Theoretical Computer Science

Complexity of Finding the Eigendecomposition of a Matrix

My question is simple:

What is the worst-case running time of the best known algorithm for computing an eigendecomposition of an $n \times n$ matrix?

Does eigendecomposition reduce to matrix multiplication or are the best known algorithms $O(n^3)$ (via SVD) in the worst case ?

Please note that I am asking for a worst case analysis (only in terms of $n$), not for bounds with problem-dependent constants like condition number.

EDIT: Given some of the answers below, let me adjust the question: I'd be happy with an $\epsilon$-approximation. The approximation can be multiplicative, additive, entry-wise, or whatever reasonable definition you'd like. I am interested if there's a known algorithm that has better dependence on $n$ than something like $O(\mathrm{poly}(1/\epsilon)n^3)$?

EDIT 2: See this related question on symmetric matrices.

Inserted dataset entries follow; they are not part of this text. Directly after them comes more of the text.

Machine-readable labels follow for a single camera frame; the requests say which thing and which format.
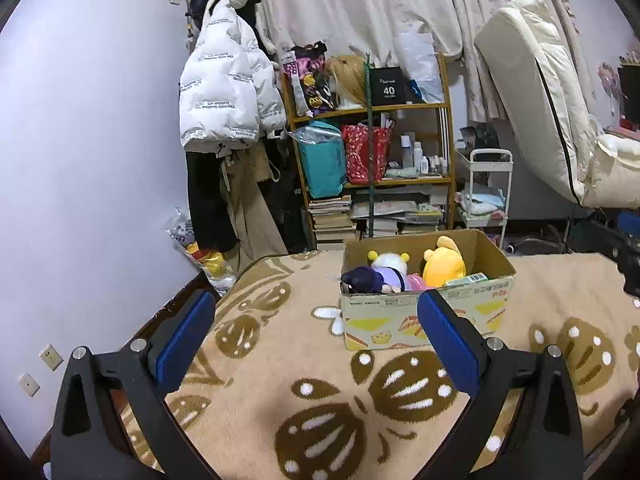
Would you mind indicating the white trolley cart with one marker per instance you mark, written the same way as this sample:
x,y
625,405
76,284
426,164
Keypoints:
x,y
485,157

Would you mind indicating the stack of books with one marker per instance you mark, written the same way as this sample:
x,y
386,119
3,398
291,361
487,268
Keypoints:
x,y
330,220

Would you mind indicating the purple and black printed bag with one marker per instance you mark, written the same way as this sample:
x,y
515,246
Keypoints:
x,y
310,85

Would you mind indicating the plastic bag of snacks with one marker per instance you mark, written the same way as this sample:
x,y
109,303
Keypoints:
x,y
187,237

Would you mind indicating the wooden shelf with clutter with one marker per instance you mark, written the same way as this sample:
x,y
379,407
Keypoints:
x,y
447,140

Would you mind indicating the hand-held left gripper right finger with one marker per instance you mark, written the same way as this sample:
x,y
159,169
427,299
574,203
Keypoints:
x,y
447,342

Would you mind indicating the dark-haired doll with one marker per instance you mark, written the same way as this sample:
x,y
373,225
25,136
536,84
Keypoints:
x,y
370,280

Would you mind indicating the teal bag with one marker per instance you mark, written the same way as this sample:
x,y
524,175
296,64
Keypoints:
x,y
322,160

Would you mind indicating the black box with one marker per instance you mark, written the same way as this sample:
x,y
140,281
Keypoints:
x,y
387,87

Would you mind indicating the pink plush toy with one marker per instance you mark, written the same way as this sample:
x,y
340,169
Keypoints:
x,y
417,282

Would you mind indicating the pale green pouch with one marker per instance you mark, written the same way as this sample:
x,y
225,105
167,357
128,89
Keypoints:
x,y
402,173

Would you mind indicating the white mattress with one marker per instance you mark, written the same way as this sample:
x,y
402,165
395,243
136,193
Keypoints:
x,y
540,90

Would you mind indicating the white plastic bag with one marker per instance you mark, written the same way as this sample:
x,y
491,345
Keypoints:
x,y
420,65

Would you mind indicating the printed cardboard box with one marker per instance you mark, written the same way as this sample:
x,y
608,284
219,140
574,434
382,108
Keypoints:
x,y
480,305

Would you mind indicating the pale floral curtain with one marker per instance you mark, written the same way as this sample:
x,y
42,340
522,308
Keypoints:
x,y
360,5

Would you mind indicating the blonde wig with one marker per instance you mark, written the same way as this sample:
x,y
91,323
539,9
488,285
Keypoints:
x,y
347,80

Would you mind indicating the wall socket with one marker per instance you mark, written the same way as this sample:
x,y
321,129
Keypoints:
x,y
29,385
51,357

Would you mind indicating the yellow bear plush toy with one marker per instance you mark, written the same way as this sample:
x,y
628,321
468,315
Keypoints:
x,y
442,265

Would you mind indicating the beige coat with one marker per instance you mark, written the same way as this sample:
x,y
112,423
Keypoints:
x,y
250,210

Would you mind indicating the white fluffy plush toy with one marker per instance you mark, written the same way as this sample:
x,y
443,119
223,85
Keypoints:
x,y
390,261

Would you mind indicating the green pole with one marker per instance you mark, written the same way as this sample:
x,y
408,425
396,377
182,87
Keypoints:
x,y
370,160

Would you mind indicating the black coat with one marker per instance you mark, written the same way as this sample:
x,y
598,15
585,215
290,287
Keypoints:
x,y
210,200

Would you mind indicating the red patterned bag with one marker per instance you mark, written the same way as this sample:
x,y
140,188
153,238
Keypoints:
x,y
365,152

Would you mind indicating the folded light blue cloth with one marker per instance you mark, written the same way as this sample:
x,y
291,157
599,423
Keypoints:
x,y
480,202

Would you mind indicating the beige printed blanket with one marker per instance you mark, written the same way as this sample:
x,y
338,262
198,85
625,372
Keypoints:
x,y
300,340

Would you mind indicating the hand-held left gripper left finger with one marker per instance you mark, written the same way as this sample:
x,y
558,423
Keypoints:
x,y
185,332

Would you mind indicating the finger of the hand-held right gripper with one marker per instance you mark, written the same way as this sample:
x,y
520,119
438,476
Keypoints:
x,y
631,224
631,270

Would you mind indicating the white puffer jacket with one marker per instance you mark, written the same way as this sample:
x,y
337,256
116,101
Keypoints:
x,y
225,95

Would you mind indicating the green packet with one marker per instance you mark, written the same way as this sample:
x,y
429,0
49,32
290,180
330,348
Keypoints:
x,y
465,280

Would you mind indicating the group of toiletry bottles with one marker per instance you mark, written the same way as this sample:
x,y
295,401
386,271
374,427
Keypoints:
x,y
417,157

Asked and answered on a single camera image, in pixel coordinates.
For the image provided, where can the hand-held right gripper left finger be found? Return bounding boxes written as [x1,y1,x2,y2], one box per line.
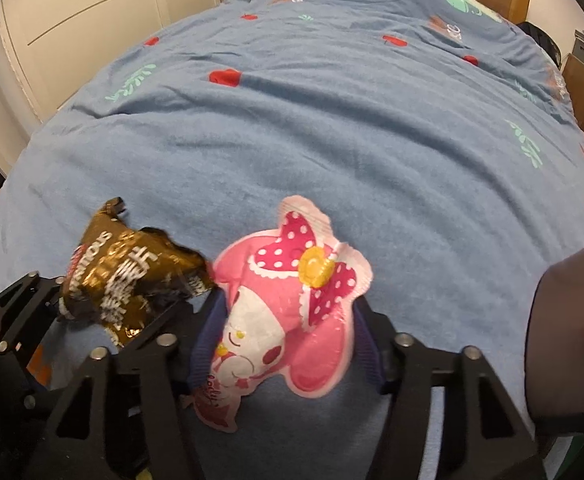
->
[42,292,223,480]

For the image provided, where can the brown foil snack packet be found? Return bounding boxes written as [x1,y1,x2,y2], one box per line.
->
[56,197,210,348]

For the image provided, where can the pink character-shaped snack packet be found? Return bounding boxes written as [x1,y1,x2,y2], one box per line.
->
[182,195,375,433]

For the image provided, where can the black cylindrical container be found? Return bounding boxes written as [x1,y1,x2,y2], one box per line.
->
[524,232,584,453]

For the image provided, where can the white wardrobe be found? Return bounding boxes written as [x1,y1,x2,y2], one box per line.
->
[0,0,263,181]

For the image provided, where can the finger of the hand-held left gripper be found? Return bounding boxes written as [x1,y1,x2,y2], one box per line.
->
[0,357,67,428]
[0,271,68,361]

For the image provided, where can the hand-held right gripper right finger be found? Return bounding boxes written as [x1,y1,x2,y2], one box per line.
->
[354,299,548,480]

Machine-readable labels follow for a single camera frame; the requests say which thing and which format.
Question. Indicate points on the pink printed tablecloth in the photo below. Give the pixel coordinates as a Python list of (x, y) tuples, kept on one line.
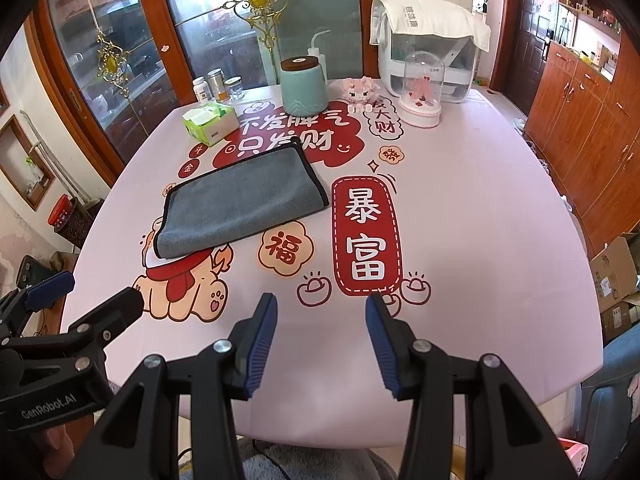
[(475, 235)]

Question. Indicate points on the black bin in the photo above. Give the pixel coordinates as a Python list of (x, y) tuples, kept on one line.
[(75, 227)]

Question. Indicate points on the red basket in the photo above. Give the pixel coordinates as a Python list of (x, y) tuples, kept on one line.
[(59, 210)]

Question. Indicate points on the wooden wall cabinet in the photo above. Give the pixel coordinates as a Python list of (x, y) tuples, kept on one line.
[(580, 125)]

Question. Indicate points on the person's left hand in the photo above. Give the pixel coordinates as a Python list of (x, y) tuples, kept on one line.
[(59, 444)]

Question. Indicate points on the small cardboard box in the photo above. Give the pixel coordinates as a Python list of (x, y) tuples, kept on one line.
[(620, 320)]

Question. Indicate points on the grey towel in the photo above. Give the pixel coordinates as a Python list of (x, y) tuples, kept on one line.
[(240, 200)]

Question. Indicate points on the white cloth cover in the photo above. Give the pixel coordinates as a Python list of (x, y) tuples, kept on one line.
[(425, 17)]

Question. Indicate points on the wooden wall frame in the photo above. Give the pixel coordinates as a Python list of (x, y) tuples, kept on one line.
[(25, 165)]

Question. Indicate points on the large cardboard box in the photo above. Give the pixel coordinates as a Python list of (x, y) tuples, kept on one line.
[(612, 272)]

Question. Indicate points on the small glass jar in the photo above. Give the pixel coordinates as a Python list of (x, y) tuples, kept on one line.
[(234, 89)]

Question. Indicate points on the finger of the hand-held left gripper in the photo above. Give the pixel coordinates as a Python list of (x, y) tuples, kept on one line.
[(50, 285), (117, 310)]

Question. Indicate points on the metal tin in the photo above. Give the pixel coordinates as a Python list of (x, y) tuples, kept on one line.
[(215, 85)]

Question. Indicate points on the teal ceramic jar wooden lid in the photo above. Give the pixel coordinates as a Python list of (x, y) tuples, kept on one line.
[(302, 91)]

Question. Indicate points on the dark wooden door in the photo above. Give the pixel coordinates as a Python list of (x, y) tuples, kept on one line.
[(525, 35)]

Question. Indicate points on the white water dispenser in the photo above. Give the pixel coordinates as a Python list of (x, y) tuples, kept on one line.
[(452, 87)]

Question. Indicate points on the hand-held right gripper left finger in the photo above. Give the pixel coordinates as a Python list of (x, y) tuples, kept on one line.
[(261, 347)]

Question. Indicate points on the grey rug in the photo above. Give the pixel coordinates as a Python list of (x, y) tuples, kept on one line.
[(320, 462)]

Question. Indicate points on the blue chair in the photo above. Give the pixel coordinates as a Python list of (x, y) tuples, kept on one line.
[(607, 400)]

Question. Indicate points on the glass dome pink figure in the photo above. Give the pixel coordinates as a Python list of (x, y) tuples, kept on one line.
[(422, 111)]

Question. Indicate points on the green white tissue box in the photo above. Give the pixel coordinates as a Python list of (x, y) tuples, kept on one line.
[(212, 129)]

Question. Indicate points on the wooden glass door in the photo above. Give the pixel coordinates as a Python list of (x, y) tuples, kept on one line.
[(165, 55)]

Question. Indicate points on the white squeeze bottle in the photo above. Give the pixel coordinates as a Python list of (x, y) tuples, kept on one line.
[(322, 66)]

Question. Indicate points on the white pill bottle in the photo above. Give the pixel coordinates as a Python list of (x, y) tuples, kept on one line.
[(201, 91)]

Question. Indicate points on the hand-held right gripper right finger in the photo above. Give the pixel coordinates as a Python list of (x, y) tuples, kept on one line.
[(381, 347)]

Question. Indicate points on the pink block pig toy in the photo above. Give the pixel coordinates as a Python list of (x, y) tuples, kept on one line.
[(360, 91)]

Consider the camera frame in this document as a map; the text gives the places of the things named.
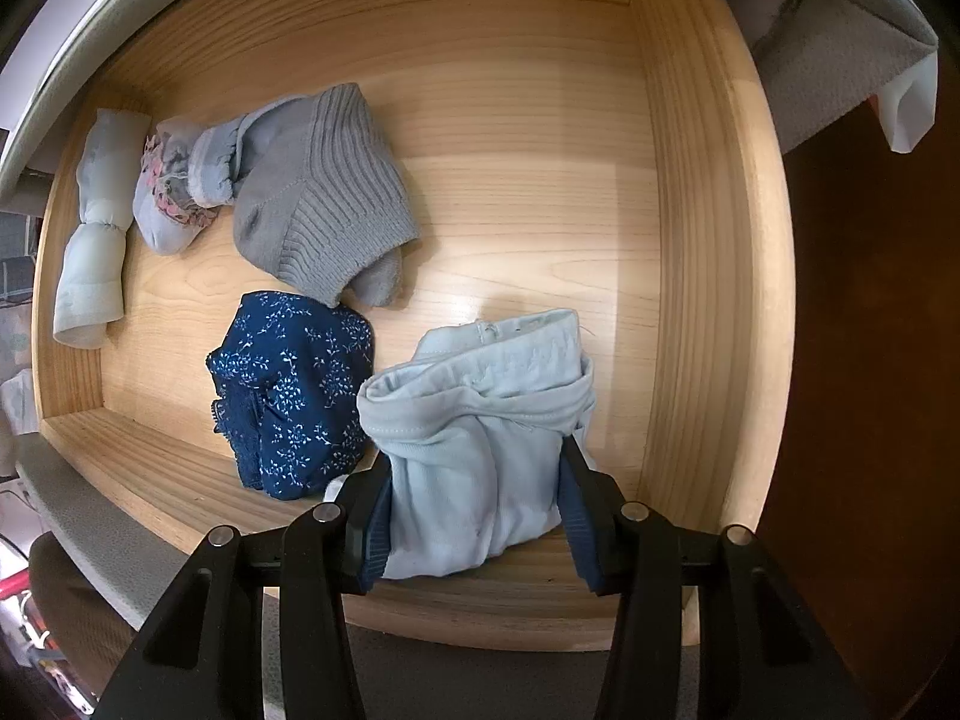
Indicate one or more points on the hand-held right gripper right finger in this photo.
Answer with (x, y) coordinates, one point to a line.
(579, 532)

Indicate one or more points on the wooden drawer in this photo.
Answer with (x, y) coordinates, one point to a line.
(525, 202)

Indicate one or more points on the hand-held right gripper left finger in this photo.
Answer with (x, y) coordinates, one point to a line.
(375, 540)

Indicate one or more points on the light blue sock pink lace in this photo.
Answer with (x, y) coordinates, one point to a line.
(161, 217)

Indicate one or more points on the pale rolled garment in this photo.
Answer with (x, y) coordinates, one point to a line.
(90, 240)

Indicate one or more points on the white cloth corner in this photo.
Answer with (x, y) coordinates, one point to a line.
(911, 112)

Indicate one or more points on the grey fabric cover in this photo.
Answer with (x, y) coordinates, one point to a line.
(825, 52)

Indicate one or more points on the light blue underwear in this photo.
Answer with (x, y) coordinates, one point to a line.
(465, 450)

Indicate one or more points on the navy floral underwear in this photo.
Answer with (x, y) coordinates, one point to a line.
(292, 375)

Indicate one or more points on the grey knit socks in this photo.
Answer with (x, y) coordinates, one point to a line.
(322, 187)

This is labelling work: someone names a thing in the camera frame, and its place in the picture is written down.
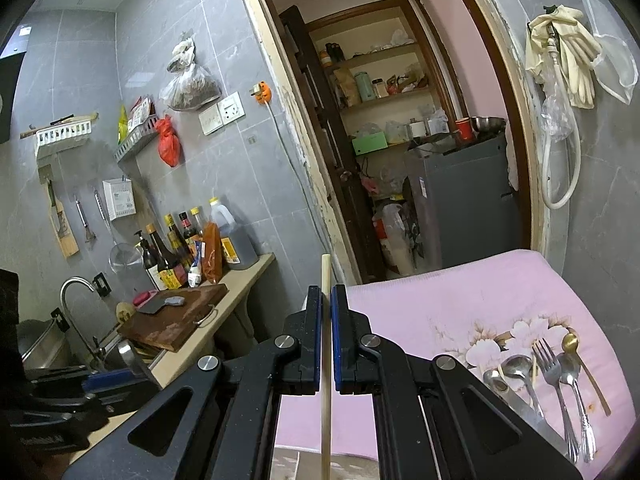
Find pink floral cloth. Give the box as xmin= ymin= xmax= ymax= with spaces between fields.
xmin=272 ymin=249 xmax=636 ymax=480

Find white wall box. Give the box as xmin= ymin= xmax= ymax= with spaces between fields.
xmin=102 ymin=176 xmax=137 ymax=222

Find cleaver with grey handle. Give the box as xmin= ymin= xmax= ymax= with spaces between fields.
xmin=136 ymin=296 xmax=186 ymax=316

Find white and blue tube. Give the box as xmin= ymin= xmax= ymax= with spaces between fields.
xmin=187 ymin=242 xmax=208 ymax=288

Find white wall socket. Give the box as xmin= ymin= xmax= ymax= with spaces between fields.
xmin=218 ymin=91 xmax=246 ymax=125

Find gold spoon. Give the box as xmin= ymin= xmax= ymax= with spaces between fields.
xmin=560 ymin=330 xmax=613 ymax=417

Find clear bag of dried goods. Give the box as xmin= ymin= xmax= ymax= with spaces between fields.
xmin=160 ymin=39 xmax=222 ymax=111

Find large silver spoon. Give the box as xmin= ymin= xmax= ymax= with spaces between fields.
xmin=501 ymin=354 xmax=546 ymax=418

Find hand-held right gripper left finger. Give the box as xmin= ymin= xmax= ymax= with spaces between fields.
xmin=62 ymin=286 xmax=323 ymax=480

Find grey power cable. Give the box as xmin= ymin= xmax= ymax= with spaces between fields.
xmin=267 ymin=102 xmax=331 ymax=258

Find silver fork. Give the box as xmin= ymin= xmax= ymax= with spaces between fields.
xmin=531 ymin=338 xmax=581 ymax=463

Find steel bowl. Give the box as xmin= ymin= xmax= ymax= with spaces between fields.
xmin=470 ymin=116 xmax=507 ymax=135

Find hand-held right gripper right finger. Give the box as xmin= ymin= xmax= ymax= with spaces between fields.
xmin=331 ymin=284 xmax=585 ymax=480

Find large dark oil jug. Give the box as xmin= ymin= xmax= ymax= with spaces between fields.
xmin=209 ymin=197 xmax=260 ymax=267

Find green box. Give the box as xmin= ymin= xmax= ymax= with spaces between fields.
xmin=351 ymin=131 xmax=390 ymax=157

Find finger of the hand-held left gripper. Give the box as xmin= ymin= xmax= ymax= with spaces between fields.
xmin=80 ymin=369 xmax=152 ymax=404

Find dark bottle with yellow label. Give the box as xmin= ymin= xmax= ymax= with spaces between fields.
xmin=147 ymin=224 xmax=188 ymax=290

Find white wall switch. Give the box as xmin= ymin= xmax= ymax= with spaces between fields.
xmin=198 ymin=105 xmax=224 ymax=136

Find dark bottle with red label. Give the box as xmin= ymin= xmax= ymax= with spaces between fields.
xmin=179 ymin=211 xmax=198 ymax=256

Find clear plastic bag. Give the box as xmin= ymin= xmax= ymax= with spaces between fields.
xmin=541 ymin=67 xmax=576 ymax=142

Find cream rubber gloves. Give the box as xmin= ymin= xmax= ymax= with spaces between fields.
xmin=525 ymin=4 xmax=603 ymax=109

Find steel peeler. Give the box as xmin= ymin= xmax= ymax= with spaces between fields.
xmin=74 ymin=195 xmax=96 ymax=245

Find orange seasoning packet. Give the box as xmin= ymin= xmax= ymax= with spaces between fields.
xmin=202 ymin=222 xmax=223 ymax=285

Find wooden cutting board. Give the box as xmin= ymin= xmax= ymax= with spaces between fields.
xmin=116 ymin=282 xmax=230 ymax=353

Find steel mesh strainer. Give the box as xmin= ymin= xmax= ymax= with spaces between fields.
xmin=92 ymin=187 xmax=144 ymax=276

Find hanging wooden board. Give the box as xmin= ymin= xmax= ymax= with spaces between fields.
xmin=39 ymin=165 xmax=81 ymax=260

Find red and white packet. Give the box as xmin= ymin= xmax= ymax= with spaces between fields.
xmin=129 ymin=97 xmax=153 ymax=128

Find dark bottle with yellow cap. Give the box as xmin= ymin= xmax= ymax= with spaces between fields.
xmin=165 ymin=214 xmax=191 ymax=271

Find white wall rack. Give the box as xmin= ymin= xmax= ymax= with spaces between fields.
xmin=35 ymin=116 xmax=96 ymax=158

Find white mesh filter bag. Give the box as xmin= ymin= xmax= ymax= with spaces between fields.
xmin=580 ymin=0 xmax=638 ymax=106

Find wooden door frame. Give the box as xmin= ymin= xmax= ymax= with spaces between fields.
xmin=235 ymin=0 xmax=551 ymax=286

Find steel faucet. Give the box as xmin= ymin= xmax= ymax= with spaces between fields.
xmin=60 ymin=276 xmax=108 ymax=361

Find grey appliance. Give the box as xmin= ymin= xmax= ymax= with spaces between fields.
xmin=404 ymin=132 xmax=518 ymax=273

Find white hose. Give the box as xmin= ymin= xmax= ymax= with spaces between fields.
xmin=541 ymin=25 xmax=583 ymax=210

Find grey wall shelf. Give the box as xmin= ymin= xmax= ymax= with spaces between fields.
xmin=114 ymin=117 xmax=161 ymax=162

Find dark wooden door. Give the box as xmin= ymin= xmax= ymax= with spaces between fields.
xmin=277 ymin=5 xmax=386 ymax=283

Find pantry shelf unit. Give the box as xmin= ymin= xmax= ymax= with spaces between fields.
xmin=305 ymin=7 xmax=451 ymax=161

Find dark pump bottle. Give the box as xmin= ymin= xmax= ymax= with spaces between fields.
xmin=134 ymin=230 xmax=163 ymax=291

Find steel table knife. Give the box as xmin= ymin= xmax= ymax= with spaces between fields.
xmin=481 ymin=366 xmax=573 ymax=461

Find wooden chopstick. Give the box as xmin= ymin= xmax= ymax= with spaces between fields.
xmin=319 ymin=254 xmax=333 ymax=480

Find small silver spoon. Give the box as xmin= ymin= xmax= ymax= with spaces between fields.
xmin=556 ymin=352 xmax=597 ymax=463

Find red plastic bag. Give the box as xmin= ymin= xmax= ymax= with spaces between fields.
xmin=155 ymin=115 xmax=182 ymax=168

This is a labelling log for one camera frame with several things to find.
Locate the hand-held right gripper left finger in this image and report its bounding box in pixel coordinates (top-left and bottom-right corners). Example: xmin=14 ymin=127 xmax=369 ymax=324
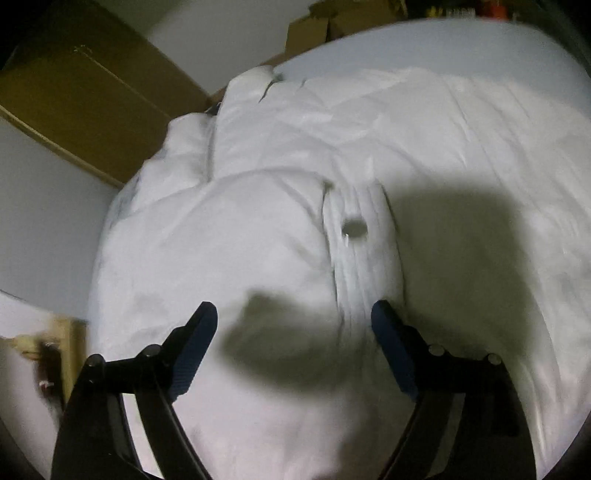
xmin=50 ymin=301 xmax=219 ymax=480

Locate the wooden stand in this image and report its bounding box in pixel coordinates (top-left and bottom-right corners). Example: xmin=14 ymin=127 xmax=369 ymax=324
xmin=46 ymin=318 xmax=88 ymax=407

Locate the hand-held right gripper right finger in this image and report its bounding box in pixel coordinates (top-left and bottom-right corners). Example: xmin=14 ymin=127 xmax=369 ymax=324
xmin=370 ymin=299 xmax=539 ymax=480

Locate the wooden wardrobe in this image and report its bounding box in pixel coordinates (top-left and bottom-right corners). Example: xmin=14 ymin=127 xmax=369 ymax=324
xmin=0 ymin=0 xmax=213 ymax=188

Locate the white padded jacket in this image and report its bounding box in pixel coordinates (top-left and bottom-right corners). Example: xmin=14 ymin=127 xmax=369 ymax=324
xmin=87 ymin=65 xmax=589 ymax=480

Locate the large open cardboard box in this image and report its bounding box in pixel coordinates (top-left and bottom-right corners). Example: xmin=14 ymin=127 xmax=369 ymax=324
xmin=263 ymin=0 xmax=407 ymax=65

Ryan answered a similar question on mathoverflow. Here's the link: mathoverflow-answer

Basically, you can reduce eigenvalue computation to matrix multiplication by computing a symbolic determinant. This gives a running time of O($n^{\omega+1}m$) to get $m$ bits of the eigenvalues; the best currently known runtime is O($n^3+n^2\log^2 n\log b$) for an approximation within $2^{-b}$.

Ryan's reference is ``Victor Y. Pan, Zhao Q. Chen: The Complexity of the Matrix Eigenproblem. STOC 1999: 507-516''.

(I believe there is also a discussion about the relationship between the complexities of eigenvalues and matrix multiplication in the older Aho, Hopcroft and Ullman book ``The Design and Analysis of Computer Algorithms'', however, I don't have the book in front of me, and I can't give you the exact page number.)